Women Get Pull Requests Accepted More (Except When You Know They're Women) (peerj.com)
An anonymous reader writes: In the largest study of gender bias [in programming] to date, researchers found that women tend to have their pull requests accepted at a higher rate than men, across a variety of programming languages. This, despite the finding that their pull requests are larger and less likely to serve an immediate project need. At the same time, when the gender of the women is identifiable (as opposed to hidden), their pull requests are accepted less often than men's.
Charts that show a percentage range (ie. 60% to 80%) instead of the actual percentage (0% to 100%) to exaggerate differences between amounts on the chart.

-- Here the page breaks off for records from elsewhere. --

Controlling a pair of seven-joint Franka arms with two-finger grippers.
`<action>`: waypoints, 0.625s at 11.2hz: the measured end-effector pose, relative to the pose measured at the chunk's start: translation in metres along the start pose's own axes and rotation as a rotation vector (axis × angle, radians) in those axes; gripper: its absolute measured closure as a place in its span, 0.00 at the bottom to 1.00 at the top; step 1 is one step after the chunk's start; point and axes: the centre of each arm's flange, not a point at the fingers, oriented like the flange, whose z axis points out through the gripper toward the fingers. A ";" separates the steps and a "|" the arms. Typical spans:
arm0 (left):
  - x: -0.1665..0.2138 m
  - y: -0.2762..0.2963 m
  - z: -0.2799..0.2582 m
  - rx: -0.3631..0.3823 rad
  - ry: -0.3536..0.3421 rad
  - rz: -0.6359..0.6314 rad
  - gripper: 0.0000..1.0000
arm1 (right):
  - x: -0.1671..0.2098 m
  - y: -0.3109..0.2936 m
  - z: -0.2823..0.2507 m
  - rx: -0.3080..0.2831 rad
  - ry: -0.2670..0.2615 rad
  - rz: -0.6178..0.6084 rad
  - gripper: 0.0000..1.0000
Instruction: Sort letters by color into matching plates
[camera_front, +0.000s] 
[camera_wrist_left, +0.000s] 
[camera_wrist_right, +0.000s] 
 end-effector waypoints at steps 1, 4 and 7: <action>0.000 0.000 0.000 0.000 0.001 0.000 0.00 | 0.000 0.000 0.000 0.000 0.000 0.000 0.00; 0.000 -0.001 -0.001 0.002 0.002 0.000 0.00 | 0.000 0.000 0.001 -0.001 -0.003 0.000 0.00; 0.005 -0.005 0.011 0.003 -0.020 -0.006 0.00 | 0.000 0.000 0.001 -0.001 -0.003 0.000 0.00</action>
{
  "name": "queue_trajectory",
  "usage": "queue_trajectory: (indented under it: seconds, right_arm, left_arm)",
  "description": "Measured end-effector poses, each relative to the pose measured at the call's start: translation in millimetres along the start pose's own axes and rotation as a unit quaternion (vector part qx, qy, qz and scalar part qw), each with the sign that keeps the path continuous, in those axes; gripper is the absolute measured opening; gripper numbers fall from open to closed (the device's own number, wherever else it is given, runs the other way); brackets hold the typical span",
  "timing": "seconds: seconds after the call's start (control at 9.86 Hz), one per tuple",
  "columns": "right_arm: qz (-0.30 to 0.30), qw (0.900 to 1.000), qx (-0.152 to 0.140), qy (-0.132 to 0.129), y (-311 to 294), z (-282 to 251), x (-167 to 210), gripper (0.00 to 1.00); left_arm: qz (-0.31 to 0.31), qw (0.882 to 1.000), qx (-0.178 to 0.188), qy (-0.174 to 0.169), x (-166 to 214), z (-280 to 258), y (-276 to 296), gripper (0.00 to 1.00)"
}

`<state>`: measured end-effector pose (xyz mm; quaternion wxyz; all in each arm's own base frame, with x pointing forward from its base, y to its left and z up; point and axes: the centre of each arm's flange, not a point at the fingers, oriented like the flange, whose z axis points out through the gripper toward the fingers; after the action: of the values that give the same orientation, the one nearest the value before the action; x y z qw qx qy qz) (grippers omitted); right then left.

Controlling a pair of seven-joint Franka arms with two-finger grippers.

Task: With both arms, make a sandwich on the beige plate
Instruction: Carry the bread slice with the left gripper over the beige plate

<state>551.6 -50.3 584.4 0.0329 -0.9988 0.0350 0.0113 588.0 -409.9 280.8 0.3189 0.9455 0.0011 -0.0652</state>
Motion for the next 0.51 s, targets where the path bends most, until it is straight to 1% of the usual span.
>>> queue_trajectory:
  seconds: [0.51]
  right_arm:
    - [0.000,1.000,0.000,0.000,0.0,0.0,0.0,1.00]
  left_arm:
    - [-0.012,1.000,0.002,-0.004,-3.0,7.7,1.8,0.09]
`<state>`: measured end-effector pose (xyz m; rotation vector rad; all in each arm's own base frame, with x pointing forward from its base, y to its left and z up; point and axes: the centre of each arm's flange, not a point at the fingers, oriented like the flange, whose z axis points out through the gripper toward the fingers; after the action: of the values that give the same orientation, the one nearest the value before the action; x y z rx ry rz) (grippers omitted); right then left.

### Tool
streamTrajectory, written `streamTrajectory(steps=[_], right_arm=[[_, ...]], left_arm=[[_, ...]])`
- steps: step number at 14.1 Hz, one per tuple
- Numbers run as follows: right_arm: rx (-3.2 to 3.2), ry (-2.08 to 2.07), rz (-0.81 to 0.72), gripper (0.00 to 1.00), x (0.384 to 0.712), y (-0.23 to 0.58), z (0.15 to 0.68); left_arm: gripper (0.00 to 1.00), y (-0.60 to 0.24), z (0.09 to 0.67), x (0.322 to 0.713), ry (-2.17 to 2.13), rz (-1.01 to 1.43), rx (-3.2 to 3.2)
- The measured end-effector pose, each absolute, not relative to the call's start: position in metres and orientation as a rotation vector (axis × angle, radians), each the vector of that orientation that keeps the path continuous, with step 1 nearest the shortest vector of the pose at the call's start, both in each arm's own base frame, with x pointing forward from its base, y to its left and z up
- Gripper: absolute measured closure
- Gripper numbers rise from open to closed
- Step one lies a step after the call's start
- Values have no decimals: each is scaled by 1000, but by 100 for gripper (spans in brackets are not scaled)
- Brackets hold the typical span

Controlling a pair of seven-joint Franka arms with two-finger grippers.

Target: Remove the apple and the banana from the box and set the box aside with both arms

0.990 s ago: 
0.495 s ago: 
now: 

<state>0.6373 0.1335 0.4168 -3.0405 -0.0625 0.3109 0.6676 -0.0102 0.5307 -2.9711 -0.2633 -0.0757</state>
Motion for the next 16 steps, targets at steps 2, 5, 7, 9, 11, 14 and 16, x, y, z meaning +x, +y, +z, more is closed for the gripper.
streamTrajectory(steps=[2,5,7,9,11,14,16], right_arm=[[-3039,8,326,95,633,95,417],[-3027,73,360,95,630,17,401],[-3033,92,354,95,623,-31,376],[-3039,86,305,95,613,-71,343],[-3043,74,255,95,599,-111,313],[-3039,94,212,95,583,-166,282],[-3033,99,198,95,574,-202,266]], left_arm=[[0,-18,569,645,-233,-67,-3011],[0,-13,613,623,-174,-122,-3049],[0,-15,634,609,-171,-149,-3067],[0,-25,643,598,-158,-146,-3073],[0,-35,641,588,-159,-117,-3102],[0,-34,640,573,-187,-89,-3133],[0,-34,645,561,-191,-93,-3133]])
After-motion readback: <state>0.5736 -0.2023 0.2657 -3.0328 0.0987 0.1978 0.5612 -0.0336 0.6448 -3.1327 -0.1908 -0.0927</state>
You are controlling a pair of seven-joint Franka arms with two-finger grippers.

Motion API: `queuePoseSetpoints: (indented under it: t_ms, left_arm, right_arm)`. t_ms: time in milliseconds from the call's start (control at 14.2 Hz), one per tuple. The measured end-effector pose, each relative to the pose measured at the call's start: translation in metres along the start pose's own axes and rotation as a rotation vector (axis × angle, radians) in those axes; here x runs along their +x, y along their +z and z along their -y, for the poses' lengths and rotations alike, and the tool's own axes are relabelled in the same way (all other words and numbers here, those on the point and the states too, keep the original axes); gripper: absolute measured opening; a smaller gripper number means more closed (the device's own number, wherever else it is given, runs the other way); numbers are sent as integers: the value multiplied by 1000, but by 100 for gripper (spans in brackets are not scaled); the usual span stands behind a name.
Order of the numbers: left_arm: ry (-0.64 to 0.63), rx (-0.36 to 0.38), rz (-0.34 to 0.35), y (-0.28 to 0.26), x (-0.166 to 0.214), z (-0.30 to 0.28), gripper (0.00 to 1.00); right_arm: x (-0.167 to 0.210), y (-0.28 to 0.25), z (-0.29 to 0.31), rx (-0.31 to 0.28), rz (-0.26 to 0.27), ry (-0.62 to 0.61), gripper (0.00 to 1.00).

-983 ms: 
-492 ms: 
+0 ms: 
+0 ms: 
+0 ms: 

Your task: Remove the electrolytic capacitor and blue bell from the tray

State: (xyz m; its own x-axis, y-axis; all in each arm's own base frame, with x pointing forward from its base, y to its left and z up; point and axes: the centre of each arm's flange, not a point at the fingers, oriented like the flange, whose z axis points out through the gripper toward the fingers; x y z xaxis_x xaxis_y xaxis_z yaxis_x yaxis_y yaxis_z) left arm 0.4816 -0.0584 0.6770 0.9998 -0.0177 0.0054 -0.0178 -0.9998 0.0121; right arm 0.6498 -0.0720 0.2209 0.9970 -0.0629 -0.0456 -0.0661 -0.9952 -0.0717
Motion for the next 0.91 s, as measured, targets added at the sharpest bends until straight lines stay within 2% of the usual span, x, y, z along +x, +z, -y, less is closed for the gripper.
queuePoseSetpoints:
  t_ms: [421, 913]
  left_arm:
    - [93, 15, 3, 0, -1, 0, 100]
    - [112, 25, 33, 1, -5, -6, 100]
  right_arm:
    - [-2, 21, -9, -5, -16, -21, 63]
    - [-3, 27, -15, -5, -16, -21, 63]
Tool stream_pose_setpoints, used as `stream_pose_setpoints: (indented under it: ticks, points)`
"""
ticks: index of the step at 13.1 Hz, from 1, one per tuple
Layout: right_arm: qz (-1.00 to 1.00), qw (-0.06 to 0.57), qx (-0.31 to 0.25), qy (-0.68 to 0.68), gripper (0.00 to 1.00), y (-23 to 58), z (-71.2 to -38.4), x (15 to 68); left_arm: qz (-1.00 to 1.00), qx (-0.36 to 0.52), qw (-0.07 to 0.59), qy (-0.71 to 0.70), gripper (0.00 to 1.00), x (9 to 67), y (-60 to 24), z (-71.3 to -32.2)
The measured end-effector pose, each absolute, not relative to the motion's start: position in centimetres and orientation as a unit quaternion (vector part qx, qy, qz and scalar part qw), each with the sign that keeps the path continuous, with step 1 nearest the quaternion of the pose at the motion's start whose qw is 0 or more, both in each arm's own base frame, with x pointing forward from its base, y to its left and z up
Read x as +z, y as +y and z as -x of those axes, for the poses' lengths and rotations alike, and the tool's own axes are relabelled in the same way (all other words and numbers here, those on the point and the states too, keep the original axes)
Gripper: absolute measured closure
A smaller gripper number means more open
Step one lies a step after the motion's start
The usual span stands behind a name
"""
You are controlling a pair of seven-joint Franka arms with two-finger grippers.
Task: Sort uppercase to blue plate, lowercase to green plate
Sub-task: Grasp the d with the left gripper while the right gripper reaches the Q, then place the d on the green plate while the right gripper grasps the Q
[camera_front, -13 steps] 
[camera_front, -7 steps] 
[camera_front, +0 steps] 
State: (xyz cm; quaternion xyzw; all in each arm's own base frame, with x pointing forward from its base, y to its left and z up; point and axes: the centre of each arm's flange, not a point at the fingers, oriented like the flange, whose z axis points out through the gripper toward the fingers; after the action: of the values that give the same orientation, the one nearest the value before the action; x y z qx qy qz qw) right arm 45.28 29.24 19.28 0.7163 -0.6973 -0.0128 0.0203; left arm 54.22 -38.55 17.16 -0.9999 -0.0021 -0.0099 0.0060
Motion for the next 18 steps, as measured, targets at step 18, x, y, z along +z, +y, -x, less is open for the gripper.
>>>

love is just extroverted narcissism
First impression: somebody needs to learn about statistics that have more than one predictor variable.
Second impression: despite the lack of appropriate analysis, the differences in figure 5 are big enough to be reasonably clear. It looks like there is discrimination against anybody who has a gendered profile (maybe maintainers don't like pictures?). This discrimination might be slightly greater against outside women, and is fairly likely greater against inside men.
Third impression: the paper and the Slashdot summary have a strong gender bias; they mention only the small and borderline significant anti-female bias while ignoring the more significant anti-male bias and also the much larger anti-(either) gender identifiable bias.